Not by choice but because I had no other viable alternative. He went from a Christian school to public school last year and has been failing miserably ever since. He went from a classroom of 10 students per teacher to one with 30 students per teacher and he got lost in the shuffle. His grades started to slip and I was told constantly they didn't have to time to deal with him when they had 30 other students to deal with. Not to mention, the "society" he has been exposed to in public (a rural public school as a matter of fact) have been a bunch of undisciplined, foul-mouthed, druggies who's parents could care less what they are up to.
My son was expelled from school for defending my nephew after another kid threatened to slit his throat over a girl! My son was put on long-term suspension for threatening to kick the other kids butt, but the kid who made the threat, was coddled and only got a stern talking too. His father died of cancer four months ago so apparently he is allowed to behave however he wants with no repercussions.
I started homeschooling him in January and he is on his way to passing the 9th grade whereas before he was going to have to repeat.

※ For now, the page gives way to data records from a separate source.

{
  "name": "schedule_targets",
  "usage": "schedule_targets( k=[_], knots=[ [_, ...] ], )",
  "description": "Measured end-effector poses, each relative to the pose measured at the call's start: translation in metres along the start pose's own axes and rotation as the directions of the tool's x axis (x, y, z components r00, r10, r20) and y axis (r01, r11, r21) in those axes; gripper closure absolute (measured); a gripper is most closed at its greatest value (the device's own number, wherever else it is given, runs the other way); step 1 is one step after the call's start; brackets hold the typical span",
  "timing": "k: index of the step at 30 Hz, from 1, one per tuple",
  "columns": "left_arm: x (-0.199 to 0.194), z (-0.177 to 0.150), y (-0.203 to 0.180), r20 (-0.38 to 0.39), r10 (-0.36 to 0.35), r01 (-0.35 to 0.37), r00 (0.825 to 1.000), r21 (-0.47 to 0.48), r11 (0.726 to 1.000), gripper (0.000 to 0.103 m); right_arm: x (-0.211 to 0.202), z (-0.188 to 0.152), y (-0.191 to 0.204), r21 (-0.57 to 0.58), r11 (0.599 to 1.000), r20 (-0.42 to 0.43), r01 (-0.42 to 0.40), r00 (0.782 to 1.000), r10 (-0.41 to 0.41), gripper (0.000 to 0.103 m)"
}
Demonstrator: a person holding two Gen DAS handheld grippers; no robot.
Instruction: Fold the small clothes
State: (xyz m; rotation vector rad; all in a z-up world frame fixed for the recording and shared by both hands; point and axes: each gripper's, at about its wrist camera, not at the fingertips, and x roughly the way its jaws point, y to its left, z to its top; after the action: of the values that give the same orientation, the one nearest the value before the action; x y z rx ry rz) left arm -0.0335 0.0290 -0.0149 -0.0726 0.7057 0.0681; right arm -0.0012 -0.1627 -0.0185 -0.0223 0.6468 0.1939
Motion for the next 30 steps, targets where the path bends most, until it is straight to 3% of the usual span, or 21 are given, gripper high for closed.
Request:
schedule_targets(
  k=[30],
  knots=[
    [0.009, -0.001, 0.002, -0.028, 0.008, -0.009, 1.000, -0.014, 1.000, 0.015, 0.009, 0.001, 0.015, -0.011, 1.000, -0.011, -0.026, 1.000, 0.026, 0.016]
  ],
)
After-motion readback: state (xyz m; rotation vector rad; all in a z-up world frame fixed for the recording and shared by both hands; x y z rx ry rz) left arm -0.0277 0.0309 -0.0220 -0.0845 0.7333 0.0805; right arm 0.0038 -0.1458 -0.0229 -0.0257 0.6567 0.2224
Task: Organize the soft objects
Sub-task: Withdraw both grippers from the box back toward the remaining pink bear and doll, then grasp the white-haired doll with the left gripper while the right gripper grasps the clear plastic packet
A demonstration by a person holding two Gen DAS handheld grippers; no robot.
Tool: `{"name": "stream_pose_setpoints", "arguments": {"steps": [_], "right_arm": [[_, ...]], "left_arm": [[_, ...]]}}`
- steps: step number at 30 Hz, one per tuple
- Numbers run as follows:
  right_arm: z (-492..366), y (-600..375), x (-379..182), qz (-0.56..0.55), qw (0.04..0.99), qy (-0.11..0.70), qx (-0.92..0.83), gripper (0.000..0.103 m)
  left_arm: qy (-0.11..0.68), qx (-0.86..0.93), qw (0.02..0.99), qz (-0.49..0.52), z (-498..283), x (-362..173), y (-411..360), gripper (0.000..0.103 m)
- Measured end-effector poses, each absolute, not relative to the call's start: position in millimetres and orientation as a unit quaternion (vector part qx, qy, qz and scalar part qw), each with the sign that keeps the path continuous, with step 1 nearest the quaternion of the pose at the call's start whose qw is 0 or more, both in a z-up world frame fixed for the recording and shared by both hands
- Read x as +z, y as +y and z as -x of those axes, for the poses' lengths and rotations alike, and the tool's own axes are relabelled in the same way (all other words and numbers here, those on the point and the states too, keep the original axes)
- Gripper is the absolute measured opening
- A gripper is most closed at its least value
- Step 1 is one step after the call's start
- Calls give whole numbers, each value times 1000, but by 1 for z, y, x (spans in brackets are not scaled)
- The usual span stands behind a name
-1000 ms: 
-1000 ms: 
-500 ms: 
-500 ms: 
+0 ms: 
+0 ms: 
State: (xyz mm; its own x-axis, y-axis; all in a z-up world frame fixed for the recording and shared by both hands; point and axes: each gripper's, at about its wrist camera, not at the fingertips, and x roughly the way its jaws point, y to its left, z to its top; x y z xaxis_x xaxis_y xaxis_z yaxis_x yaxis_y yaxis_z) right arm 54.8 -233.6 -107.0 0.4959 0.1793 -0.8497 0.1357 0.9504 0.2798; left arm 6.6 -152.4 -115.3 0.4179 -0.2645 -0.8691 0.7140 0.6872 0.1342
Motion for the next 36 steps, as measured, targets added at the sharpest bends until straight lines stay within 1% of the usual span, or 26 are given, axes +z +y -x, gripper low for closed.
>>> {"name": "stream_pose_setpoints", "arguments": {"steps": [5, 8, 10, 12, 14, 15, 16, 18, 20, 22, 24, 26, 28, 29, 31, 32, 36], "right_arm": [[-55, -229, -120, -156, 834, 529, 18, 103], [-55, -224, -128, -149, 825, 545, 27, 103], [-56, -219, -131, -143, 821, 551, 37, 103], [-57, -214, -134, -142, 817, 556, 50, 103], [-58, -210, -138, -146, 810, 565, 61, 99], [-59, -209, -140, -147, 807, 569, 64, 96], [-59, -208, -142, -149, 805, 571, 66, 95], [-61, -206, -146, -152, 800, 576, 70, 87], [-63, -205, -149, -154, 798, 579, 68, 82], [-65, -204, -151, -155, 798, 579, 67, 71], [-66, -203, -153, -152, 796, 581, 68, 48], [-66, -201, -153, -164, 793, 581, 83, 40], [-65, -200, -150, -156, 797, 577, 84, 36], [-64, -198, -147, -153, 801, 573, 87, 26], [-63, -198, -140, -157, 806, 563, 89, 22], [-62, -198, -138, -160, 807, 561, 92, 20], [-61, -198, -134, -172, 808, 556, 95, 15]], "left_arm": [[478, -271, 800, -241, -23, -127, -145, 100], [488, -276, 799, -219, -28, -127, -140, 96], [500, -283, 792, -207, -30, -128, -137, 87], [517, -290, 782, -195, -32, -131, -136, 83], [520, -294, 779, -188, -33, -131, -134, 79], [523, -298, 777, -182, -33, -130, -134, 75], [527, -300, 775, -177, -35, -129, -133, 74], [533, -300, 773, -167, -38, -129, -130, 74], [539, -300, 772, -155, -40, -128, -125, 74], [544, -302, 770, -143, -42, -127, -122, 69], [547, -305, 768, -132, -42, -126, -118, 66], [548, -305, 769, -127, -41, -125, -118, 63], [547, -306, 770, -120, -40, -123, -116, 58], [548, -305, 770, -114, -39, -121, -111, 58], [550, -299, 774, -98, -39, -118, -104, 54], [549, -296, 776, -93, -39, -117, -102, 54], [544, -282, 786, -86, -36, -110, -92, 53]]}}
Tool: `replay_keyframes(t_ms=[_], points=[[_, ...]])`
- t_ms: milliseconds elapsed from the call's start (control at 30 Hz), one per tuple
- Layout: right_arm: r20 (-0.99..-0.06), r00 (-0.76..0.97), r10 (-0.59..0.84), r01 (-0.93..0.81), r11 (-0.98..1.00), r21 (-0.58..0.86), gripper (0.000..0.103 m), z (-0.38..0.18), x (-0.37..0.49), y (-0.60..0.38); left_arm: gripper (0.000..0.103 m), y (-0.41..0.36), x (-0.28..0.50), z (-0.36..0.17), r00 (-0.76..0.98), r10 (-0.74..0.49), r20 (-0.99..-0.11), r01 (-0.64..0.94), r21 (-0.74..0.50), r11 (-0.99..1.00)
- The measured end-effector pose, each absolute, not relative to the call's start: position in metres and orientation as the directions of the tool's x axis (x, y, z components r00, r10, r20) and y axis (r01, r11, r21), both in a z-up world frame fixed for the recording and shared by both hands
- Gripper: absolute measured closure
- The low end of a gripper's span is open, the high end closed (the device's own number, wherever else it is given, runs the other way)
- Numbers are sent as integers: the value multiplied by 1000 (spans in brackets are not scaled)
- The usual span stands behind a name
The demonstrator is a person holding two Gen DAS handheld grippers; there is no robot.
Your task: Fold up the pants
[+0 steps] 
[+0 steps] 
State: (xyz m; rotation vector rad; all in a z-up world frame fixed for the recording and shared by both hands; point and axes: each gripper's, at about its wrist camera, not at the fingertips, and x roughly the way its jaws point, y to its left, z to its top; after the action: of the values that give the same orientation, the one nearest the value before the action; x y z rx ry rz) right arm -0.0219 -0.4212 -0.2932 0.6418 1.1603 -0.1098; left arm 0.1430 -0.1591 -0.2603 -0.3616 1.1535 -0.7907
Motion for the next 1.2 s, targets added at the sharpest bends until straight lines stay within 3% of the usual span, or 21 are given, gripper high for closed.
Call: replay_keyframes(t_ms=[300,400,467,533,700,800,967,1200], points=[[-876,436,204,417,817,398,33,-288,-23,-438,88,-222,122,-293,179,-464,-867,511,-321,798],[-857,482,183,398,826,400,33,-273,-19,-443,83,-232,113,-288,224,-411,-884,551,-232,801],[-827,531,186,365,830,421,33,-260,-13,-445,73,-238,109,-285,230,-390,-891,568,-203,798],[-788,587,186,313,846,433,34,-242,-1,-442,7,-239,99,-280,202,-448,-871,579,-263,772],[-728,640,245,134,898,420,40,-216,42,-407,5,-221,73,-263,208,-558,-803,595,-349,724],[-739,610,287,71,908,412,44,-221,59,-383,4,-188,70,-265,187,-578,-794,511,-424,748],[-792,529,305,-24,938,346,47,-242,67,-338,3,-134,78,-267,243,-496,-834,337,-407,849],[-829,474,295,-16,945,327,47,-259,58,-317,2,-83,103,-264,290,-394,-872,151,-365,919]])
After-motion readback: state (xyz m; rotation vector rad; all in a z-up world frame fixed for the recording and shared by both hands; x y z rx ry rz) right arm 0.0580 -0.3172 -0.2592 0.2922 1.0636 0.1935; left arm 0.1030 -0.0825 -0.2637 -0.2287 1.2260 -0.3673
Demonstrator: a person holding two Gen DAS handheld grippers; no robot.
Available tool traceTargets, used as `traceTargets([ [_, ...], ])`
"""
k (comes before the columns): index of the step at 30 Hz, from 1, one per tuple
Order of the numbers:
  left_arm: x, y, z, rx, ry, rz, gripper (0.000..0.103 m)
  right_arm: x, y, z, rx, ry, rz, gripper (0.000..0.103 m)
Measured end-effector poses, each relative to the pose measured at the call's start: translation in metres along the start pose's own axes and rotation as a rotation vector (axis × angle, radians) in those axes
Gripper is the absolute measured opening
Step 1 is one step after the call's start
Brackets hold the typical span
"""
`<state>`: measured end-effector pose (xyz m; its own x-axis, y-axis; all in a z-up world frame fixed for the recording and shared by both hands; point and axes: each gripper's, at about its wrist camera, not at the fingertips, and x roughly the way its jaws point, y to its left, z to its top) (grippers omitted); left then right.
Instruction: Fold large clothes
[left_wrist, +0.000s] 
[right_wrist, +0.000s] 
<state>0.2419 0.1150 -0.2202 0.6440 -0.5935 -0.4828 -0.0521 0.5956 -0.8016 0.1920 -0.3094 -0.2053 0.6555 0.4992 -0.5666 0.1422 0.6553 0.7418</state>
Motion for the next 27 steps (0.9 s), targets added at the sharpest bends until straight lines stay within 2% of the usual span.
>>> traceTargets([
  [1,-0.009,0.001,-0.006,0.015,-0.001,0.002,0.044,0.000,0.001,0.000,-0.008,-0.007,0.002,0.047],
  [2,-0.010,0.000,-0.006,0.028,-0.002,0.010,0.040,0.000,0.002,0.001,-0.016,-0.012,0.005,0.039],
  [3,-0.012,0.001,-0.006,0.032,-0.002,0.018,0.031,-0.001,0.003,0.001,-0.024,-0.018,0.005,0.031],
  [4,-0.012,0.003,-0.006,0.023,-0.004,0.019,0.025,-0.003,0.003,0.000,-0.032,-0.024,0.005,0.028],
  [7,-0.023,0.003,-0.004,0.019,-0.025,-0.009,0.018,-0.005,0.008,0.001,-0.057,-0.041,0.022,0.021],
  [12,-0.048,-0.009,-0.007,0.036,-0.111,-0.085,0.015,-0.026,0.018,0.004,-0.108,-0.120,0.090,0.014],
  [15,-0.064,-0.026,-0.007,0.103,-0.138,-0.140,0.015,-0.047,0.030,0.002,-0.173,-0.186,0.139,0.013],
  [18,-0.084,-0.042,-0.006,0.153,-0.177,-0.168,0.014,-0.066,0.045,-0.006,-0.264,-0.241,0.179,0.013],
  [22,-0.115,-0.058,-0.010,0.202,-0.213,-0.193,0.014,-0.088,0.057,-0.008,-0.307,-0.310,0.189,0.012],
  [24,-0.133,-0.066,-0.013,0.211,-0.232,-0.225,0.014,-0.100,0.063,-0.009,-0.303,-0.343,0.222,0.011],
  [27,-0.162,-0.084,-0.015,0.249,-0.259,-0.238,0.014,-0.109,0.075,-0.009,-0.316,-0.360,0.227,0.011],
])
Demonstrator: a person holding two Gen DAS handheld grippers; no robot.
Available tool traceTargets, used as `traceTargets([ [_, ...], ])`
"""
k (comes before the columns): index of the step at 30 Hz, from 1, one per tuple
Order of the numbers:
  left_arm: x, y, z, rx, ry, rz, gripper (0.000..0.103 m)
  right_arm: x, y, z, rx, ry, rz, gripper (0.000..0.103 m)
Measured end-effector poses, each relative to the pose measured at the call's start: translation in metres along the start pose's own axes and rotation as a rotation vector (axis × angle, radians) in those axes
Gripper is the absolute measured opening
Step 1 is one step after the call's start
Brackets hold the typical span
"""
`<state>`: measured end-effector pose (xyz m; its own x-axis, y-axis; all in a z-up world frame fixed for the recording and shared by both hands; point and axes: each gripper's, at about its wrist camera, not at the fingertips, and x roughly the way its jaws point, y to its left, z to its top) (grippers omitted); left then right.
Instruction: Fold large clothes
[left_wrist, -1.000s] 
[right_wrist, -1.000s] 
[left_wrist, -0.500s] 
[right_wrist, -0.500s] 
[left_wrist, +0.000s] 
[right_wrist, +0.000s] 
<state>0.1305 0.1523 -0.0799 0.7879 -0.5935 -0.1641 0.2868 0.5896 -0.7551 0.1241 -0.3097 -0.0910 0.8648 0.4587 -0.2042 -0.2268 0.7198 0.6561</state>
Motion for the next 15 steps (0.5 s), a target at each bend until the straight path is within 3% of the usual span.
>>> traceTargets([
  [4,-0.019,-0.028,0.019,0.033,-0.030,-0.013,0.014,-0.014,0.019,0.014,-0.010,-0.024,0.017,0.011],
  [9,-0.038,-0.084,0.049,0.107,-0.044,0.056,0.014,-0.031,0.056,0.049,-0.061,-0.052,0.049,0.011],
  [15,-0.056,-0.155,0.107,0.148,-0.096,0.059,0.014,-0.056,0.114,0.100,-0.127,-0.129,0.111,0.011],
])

My opinion is this, if states want to start regulating homeschooling parents and requiring teaching credentials or certificates, then they should start paying the teachers in their public school system more. How can they require me to have a teaching certificate when I make more than a school teacher does right now?
Public school is a joke. Yes, I went to public school. I grew up in a small town and was successful in school, but not all students learn at the same rate or in the same way. My son is a visual learner. If I sit him down in front of the computer with a software package that he can play with, he will learn twice as fast as he did sitting in a classroom of 30 kids staring at the board and listening the teacher drone on and on.
I have a first grader and she attends public school and she does amazingly well. She loves school, makes good grades (1s, 2s, and 3s can be considered grades!). Every child is different and approaches learning differently. I will let her stay in public school for as long as she is successful.